How GitHub Reduced Repo Storage size by over 90%
GitHub tackled its data overload by introducing a completely new type of file
GitHub supports over 200 programming languages and has over 330 million repositories. But it has a pretty big problem.
It stores almost 19 petabytes of data.
You can store 3 billion songs with one petabyte, so we're talking about a lot of data.
And much of that data is unreachable; it's just taking up space unnecessarily.
But with some clever engineering, GitHub was able to fix that and reduce the size of specific projects by more than 90%.
Here's how they did it.
Estimated reading time: 4 minutes 25 seconds.
Why GitHub has Unreachable Data
The Git in GitHub comes from the name of a version control system called Git, which was created by the founder of Linux.
It works by tracking changes to files in a project over time using different methods.
A developer typically installs Git on their local machine.
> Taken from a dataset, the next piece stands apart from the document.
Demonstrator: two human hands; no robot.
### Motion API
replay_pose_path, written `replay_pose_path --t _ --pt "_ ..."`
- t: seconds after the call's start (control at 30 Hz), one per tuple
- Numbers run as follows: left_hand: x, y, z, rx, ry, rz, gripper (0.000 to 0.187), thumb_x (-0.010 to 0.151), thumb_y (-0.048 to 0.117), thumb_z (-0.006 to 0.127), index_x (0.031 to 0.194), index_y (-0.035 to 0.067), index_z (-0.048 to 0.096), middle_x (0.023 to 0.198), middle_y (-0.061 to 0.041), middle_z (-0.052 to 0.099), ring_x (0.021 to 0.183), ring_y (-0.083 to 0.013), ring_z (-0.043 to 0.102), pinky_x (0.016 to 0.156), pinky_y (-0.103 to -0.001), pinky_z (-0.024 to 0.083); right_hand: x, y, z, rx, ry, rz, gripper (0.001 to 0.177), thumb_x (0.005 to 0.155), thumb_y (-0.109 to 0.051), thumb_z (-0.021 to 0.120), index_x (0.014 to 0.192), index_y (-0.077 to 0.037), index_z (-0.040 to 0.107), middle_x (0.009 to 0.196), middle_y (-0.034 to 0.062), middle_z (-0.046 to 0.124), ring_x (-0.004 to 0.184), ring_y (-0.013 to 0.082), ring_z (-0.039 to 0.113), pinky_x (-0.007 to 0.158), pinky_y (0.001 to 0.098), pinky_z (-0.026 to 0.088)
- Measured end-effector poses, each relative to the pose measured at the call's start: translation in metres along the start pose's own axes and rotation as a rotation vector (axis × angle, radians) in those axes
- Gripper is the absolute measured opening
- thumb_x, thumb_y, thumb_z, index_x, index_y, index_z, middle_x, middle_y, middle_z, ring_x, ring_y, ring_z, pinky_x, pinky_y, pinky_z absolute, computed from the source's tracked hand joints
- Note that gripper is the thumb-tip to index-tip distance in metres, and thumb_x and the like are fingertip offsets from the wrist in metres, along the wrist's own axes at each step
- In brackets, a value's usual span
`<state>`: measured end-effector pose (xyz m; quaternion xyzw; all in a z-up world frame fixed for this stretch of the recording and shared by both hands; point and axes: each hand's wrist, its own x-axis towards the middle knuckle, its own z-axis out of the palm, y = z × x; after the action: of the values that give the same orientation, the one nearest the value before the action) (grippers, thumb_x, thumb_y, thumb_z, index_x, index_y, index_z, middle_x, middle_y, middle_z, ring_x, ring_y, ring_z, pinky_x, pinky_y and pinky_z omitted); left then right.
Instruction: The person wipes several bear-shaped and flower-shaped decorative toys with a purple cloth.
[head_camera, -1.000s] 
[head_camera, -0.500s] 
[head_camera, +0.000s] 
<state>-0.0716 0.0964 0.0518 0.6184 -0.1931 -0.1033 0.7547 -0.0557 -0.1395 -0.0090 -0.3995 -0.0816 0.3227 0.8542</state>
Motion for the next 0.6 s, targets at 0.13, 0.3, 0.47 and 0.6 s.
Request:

Then, they push their code to GitHub, which has a custom implementation of Git on its servers.
Although Git and GitHub are different products, the GitHub team adds features to Git from time to time.
So, how does it track changes? Well, every piece of data Git tracks is stored as an object.
Sidenote: Git Objects and Branches
A Git object is something Git uses to keep track of a repository's content over time.
There are three main types of objects in Git.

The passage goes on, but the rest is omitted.